Regular expressions are very powerful—you’ve learned a bit about them, but there are many more tricks in store. Regular expressions are good: they’re concrete, testable, and communicable. They’re less risky than arbitrary code, and they’re generally pretty performant (assuming you don’t get too fancy).

But, a word of caution: not everything can be parsed with regular expressions! Python cannot. The English language cannot. HTML and JSON cannot. Even balanced parentheses or brackets cannot. You can’t use regular expressions to parse a string of the form a...b... where there is an equal number of a’s and b’s. (Intrigued? There’s a deep wealth of knowledge that awaits in the form of “theory of computation”, the relationship between regular expressions and finite state machines, and the Chomsky hierarchy of languages.

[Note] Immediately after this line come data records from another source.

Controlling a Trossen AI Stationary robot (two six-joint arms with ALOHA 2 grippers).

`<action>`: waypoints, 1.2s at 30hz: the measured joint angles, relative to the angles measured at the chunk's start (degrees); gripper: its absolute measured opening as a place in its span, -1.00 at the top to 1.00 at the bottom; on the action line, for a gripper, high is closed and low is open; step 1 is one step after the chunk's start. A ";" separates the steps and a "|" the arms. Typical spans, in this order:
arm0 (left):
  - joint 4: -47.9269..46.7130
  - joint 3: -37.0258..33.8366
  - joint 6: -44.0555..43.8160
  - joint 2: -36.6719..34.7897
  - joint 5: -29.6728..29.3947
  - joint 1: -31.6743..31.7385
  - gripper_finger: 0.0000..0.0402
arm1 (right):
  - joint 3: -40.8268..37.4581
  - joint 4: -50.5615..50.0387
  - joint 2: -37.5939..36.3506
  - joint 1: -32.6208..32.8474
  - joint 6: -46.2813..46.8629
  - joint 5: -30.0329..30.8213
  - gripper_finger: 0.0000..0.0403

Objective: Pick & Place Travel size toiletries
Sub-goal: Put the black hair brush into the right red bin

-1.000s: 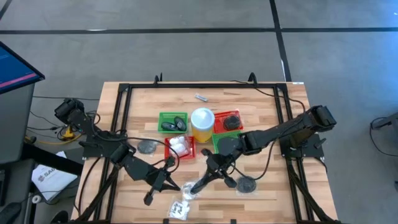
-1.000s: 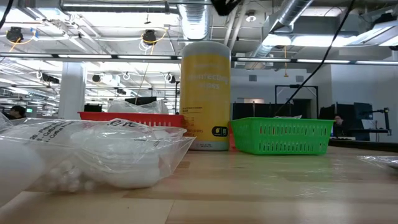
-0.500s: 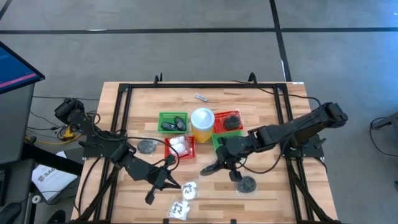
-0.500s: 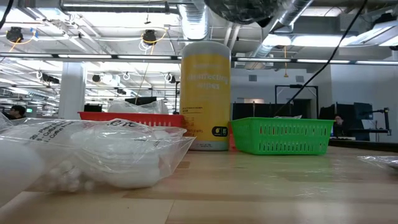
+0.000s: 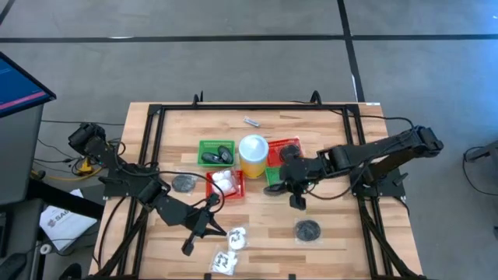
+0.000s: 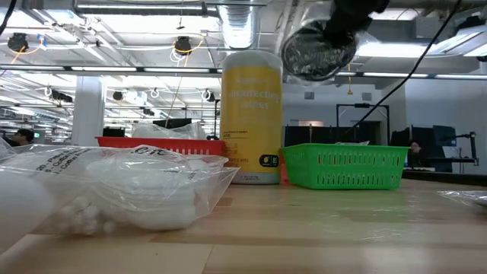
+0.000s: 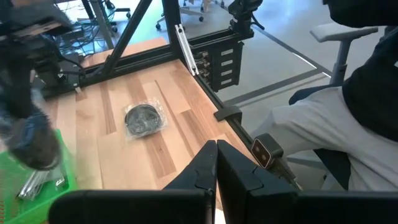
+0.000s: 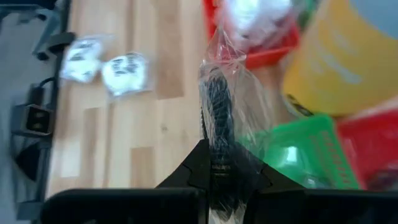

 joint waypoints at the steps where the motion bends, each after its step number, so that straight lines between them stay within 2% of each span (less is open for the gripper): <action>1: 0.00 0.00 0.00 0.00 0.00 0.00 1.00 | 0.00 -0.79 -0.28 -0.75 0.05 0.20 0.89; 15: 0.00 -0.02 0.00 0.00 0.04 0.00 1.00 | 0.00 -11.22 -1.31 -11.42 1.02 0.29 0.90; 26: 0.00 -0.02 0.00 0.00 0.04 0.00 1.00 | 0.00 -12.44 -1.42 -21.05 -1.41 -1.22 0.90; 36: -0.02 -0.04 0.00 0.00 0.07 0.00 1.00 | 0.00 -12.68 -1.42 -29.97 -3.45 -8.14 0.90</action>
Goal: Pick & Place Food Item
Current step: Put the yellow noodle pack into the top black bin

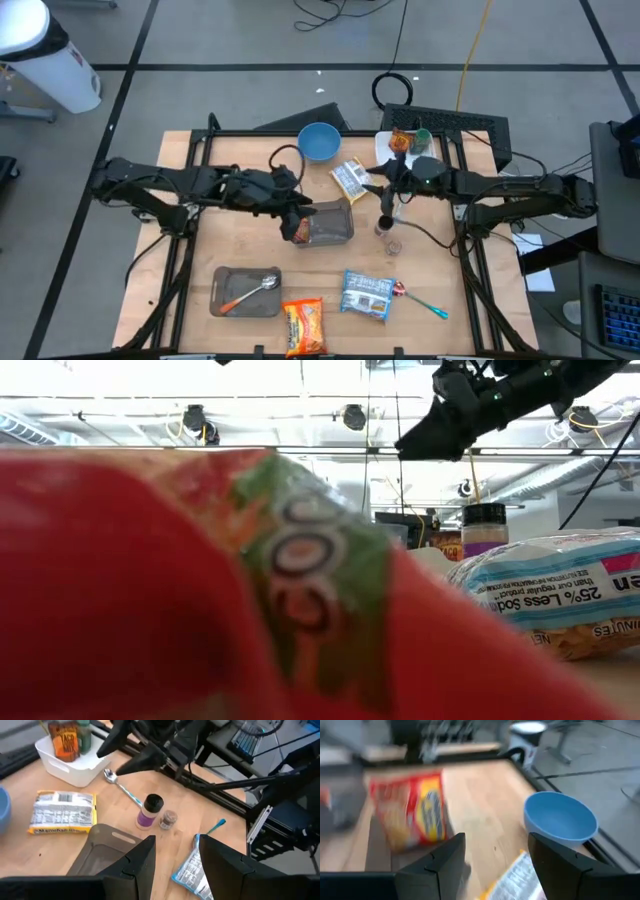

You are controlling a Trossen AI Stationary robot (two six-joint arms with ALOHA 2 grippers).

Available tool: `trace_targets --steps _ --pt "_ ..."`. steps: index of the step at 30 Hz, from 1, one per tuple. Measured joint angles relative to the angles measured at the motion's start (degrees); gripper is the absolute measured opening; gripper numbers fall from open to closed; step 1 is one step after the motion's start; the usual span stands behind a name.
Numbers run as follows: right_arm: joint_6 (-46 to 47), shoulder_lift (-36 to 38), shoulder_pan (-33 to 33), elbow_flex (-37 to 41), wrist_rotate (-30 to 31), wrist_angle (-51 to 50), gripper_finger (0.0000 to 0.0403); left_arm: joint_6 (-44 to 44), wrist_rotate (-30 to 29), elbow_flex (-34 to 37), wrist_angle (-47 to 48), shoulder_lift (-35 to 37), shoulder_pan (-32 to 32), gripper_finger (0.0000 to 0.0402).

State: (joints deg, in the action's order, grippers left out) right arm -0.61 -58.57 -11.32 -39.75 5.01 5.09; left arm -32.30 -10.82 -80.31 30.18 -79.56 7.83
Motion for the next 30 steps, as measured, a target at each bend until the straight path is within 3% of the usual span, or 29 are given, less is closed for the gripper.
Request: trace_targets --steps 5,8,18,30 --pt "-18.57 -3.03 -0.36 -5.82 -0.65 -15.72 0.0210 -0.45 3.86 0.07 -0.73 -0.10 -3.06 0.0157" --pt "-27.49 -5.32 -1.36 -6.82 -0.69 -17.43 0.0210 -1.01 4.96 0.09 -0.91 0.37 -4.85 0.0157" --pt "-42.56 -12.06 -9.26 -6.79 -0.88 -19.73 0.0210 -1.28 9.31 0.09 -3.13 0.49 -6.72 0.0157" --pt "-57.62 -15.83 -10.31 -6.57 -3.75 -24.74 0.0210 -0.91 9.30 0.09 -1.27 0.49 -6.74 0.0157"
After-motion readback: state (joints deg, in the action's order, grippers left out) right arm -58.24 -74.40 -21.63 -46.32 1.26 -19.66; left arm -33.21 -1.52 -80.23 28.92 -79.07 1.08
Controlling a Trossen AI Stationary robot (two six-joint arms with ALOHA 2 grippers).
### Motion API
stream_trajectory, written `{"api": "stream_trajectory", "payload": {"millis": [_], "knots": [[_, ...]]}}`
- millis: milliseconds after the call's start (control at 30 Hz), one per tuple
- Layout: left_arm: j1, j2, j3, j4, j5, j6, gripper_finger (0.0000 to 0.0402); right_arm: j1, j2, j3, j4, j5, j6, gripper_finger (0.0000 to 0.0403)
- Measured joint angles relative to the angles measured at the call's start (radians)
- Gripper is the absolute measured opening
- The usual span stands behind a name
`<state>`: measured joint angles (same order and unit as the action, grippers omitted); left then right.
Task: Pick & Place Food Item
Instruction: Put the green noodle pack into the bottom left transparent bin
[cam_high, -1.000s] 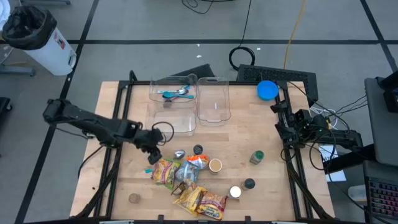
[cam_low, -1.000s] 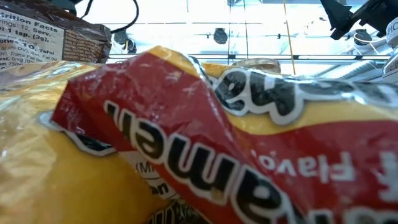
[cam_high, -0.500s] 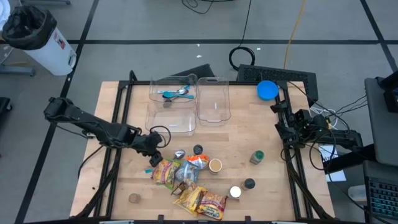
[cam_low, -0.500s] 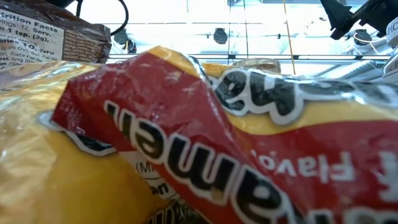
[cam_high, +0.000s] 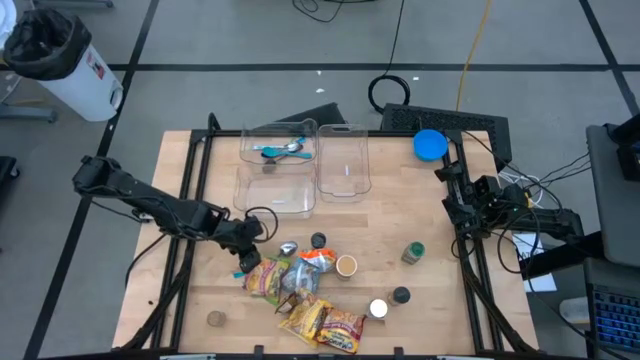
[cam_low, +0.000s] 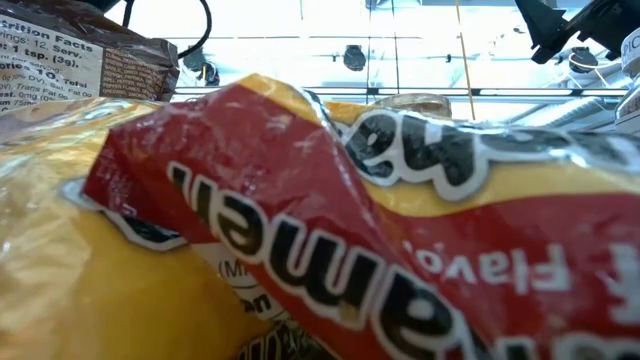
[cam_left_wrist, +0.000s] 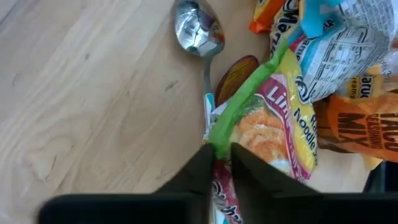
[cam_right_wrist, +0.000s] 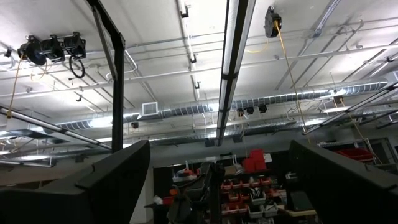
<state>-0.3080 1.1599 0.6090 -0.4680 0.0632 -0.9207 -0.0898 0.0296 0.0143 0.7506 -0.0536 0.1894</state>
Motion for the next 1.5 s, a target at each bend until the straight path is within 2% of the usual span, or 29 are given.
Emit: {"api": "stream_trajectory", "payload": {"millis": [33, 100, 333, 600, 767, 1100, 1367, 1500], "knots": [[0.005, -0.001, 0.000, -0.002, 0.006, 0.002, 0.0022, 0.000, 0.000, 0.000, 0.000, 0.000, 0.000, 0.0380], [0.012, -0.017, 0.000, -0.005, 0.014, -0.001, 0.0009, 0.000, 0.000, 0.000, 0.000, 0.000, 0.000, 0.0380], [0.018, -0.101, 0.014, -0.010, -0.060, 0.055, 0.0005, 0.000, 0.000, 0.000, 0.000, 0.000, 0.000, 0.0380], [0.017, -0.259, 0.019, -0.007, -0.189, 0.125, 0.0007, 0.000, 0.000, 0.000, 0.000, 0.000, 0.000, 0.0380], [0.018, -0.345, 0.019, -0.001, -0.310, 0.202, 0.0004, 0.000, 0.000, 0.000, 0.000, 0.000, 0.000, 0.0380], [0.024, -0.445, 0.019, 0.036, -0.651, 0.316, 0.0008, 0.000, 0.000, 0.000, 0.000, 0.000, 0.000, 0.0380], [0.111, -0.447, 0.019, 0.100, -0.903, 0.429, 0.0011, 0.000, 0.000, 0.000, 0.000, 0.000, 0.000, 0.0380], [0.169, -0.447, 0.019, 0.078, -0.947, 0.406, 0.0005, 0.000, 0.000, 0.000, 0.000, 0.000, 0.000, 0.0380]]}}
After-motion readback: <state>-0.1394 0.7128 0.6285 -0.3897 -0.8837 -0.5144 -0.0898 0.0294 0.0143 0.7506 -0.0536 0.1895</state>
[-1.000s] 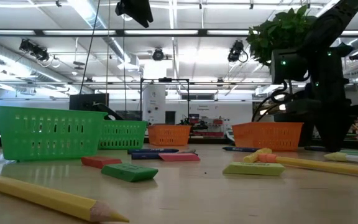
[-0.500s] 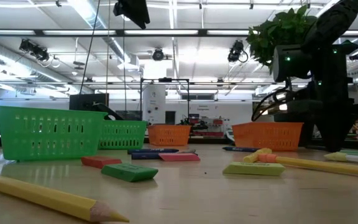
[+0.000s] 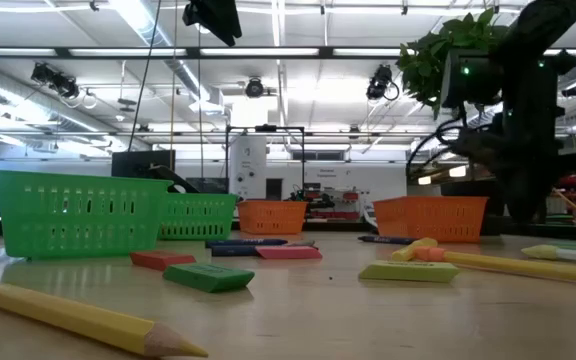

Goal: Sort crayons/erasers/pens/pencils in bins
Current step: Put the top right blue crayon into the bottom orange bin

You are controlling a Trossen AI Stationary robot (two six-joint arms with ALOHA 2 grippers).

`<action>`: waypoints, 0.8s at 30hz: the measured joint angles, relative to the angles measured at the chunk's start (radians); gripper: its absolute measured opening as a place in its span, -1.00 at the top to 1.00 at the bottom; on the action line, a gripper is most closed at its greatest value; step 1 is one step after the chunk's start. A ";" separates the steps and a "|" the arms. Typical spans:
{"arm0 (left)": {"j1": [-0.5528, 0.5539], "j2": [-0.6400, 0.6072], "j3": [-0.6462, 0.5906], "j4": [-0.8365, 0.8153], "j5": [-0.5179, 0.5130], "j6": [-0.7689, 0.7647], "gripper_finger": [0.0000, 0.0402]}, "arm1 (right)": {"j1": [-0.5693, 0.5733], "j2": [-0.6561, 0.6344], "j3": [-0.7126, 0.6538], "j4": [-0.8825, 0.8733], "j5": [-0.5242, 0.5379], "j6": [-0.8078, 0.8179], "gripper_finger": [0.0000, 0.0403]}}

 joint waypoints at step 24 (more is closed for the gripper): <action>0.000 0.000 0.000 0.052 0.000 0.049 0.19 | -0.009 0.177 0.362 -0.078 0.084 -0.114 0.80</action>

It’s beautiful stuff, the beating heart of computer science.)

And there are plenty of things that can be parsed by regular expression, but maybe shouldn’t. We gave an example up front—validating emails. You can write a regular expression that validates emails, it’s true. But it is monstrously unreadable. And… what have you won? You’ve learned that something definitively looks like an email. But the domain may not exist, or the user may not exist… is that fancy regex actually better than just making sure there’s an @ in there somewhere, and then just sending the email?

As a general principle, input validation must be 100% correct… if you get it wrong, you’ll frustrate your users by telling them that their name is “invalid”. It’s wisest to take in only the data you need and store it exactly as the user entered it.